Original Top-down of the Cassandra Basic data model

Source: Internet
Author: User
Tags cassandra

A preface

  In the previous article, I briefly described the installation and launch of Cassandra on the Windows platform, and described the basic data model of Cassandra in a bottom-up perspective. Before I learn a new thing, I think the best way to do this is to get to the macro and start with the details. This article analyzes the Cassandra data model from a top-down perspective.

Two concept of clusters

At the beginning of the design, Cassandra took into account the need to work together across multiple hosts, presenting a whole distributed system architecture to the user. So, the need for this is that the outermost structure of Cassandra is the cluster (Cluster), or ring, because Cassandra makes all the nodes in the cluster a ring, and assigns the data to the nodes in the cluster.

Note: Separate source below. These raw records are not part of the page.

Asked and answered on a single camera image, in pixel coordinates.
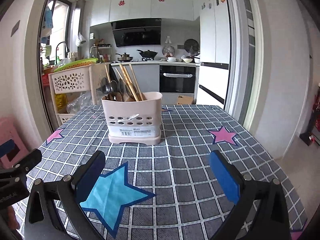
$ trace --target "product label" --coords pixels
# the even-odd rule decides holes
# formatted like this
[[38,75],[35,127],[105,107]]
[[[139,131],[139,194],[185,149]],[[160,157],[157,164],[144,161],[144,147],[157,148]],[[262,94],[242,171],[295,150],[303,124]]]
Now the product label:
[[156,137],[159,135],[159,128],[155,126],[109,126],[109,134],[114,137]]

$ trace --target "floor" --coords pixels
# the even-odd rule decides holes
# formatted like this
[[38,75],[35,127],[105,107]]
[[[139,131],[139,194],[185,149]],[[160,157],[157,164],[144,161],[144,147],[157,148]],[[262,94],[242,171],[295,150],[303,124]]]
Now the floor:
[[308,147],[295,137],[287,154],[276,162],[297,190],[310,221],[320,203],[320,146]]

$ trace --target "range hood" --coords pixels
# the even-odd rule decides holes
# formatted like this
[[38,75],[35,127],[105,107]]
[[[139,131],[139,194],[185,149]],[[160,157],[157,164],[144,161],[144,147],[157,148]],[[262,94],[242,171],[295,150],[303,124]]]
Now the range hood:
[[161,19],[144,18],[112,22],[116,46],[160,45]]

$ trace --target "oven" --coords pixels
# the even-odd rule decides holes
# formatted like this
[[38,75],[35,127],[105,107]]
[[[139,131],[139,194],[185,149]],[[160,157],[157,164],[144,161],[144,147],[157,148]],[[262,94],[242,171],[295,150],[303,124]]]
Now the oven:
[[196,67],[160,65],[160,93],[194,93]]

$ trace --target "faucet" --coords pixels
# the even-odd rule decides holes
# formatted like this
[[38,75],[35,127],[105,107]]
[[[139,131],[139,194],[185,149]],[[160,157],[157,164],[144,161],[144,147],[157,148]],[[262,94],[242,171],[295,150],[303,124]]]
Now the faucet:
[[58,46],[61,44],[61,43],[64,43],[65,45],[66,45],[66,52],[68,53],[68,52],[70,52],[70,50],[69,50],[69,48],[68,48],[68,45],[67,45],[67,43],[65,42],[65,41],[62,41],[62,42],[60,42],[60,43],[58,43],[58,45],[57,45],[57,47],[56,47],[56,65],[57,65],[57,49],[58,49]]

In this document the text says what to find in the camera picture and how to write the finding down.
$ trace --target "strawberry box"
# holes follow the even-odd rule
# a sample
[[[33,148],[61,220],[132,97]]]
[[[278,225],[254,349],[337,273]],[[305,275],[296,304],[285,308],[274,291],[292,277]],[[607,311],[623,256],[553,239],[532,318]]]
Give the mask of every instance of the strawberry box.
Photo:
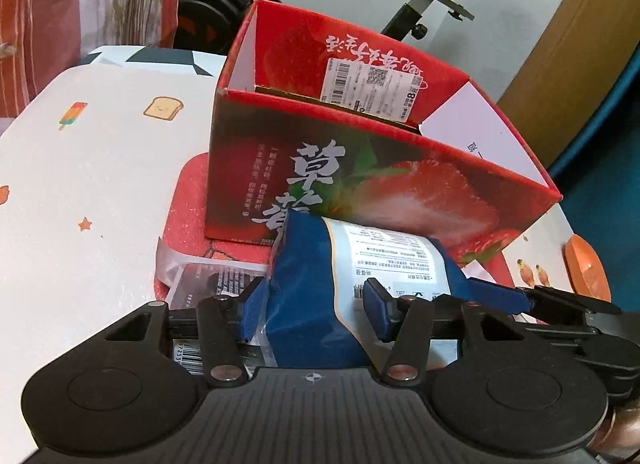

When it comes to clustering, we think of data synchronization. Cassandra clusters do not have a master-slave concept, all nodes are peers, and they synchronize data between nodes with peer to peer protocol.

Three Keyspace

A cluster is a keyspace container, and a cluster usually has only one keyspace. Keyspace is the outermost container of data in Cassandra, so it can be likened to a DB instance in a relational db. In the design of Cassandra, Keyspace has the following basic properties:

1 replica factor (Replication factor)

The role of a replica factor is to control how many copies of the data are in the cluster. In essence, the replica factor determines how much the performance cost is to be paid for C in the CAP theory.

2 Copy placement policy (Replica placement strategy)

Refers to how the data is distributed to the ring, and this policy directly affects how the data's key values map to nodes on the ring.

3 Row family (column family)

In Cassandra, Keyspace is a container for one or more column families, similar to a table in a relational db, which is a container that aggregates multiple rows of data.

Four row family (column family)

A column family is a container that holds an ordered set of rows, each containing a set of ordered columns. Here are some ways to tell the difference between a column family and a table in a relational db:

1 Cassandra is considered to be schema-free because arbitrary columns can be added to the column family at will. Instead of a relational db, a column is determined when a property of the table is defined.

2 column families In addition to the tables in the relational DB have a name, there is also a property called the comparer (comparator). It determines how the columns that are returned when querying data can be sorted by Long,byte,utf8 or other means.

3 in relational db, the way data is organized on disk is transparent to the user. However, in Cassandra, each column family is stored as a different file, so it is important to put the related columns in the same column family from the query performance.

It needs to be clear that the column family is the container for the row, and the row is a container for many columns. Rows and columns are the name values that uniquely identify them locally.

Five columns (column)

The column is the most basic data structure in Cassandra. It is a ternary group of names (name), values (value), and timestamps, as shown in:

  

The structure of the column is very simple, plainly speaking is name-value. It is important to note that it differs from the columns in the relational DB: First, in the relational db, you need to preview the names and attributes of all the columns to define the structure of the table, and then you can provide the values according to the defined properties, and in Cassandra, the application will write to the columns as needed, which greatly improves flexibility. It also allows the data to change incrementally over time, and second, once the name of the column is defined in the relational db, it is not recommended to modify it, and all rows of data are parsed according to the corresponding columns. In Cassandra, the definition of a column is entirely up to the application, meaning that name and value in a column can store any data that the user wants to store, and name is also a data in a sense, and finally, the biggest difference between the columns in the Cassandra column and the relational DB is that The number of rows in the Cassandra is variable, depending on the requirements of the application, and the columns of each row in the relational db are invariant.

Summary of Six

This article analyzes Cassandra's data model from a top-down perspective, and briefly describes some of the differences with relational db. The biggest difference between Cassandra and relational db is that it is no longer data-centric when designing a database's schema, but rather a query-centric one. You need to design a particular data schema for a particular query to get the highest query performance.

If there is any mistake, please leave a message!

Original Top-down of the Cassandra Basic data model

Contact Us

The content source of this page is from Internet, which doesn't represent Alibaba Cloud's opinion; products and services mentioned on that page don't have any relationship with Alibaba Cloud. If the content of the page makes you feel confusing, please write us an email, we will handle the problem within 5 days after receiving your email.

If you find any instances of plagiarism from the community, please send an email to: info-contact@alibabacloud.com and provide relevant evidence. A staff member will contact you within 5 working days.

A Free Trial That Lets You Build Big!

Start building with 50+ products and up to 12 months usage for Elastic Compute Service

  • Sales Support

    1 on 1 presale consultation

  • After-Sales Support

    24/7 Technical Support 6 Free Tickets per Quarter Faster Response

  • Alibaba Cloud offers highly flexible support services tailored to meet your exact needs.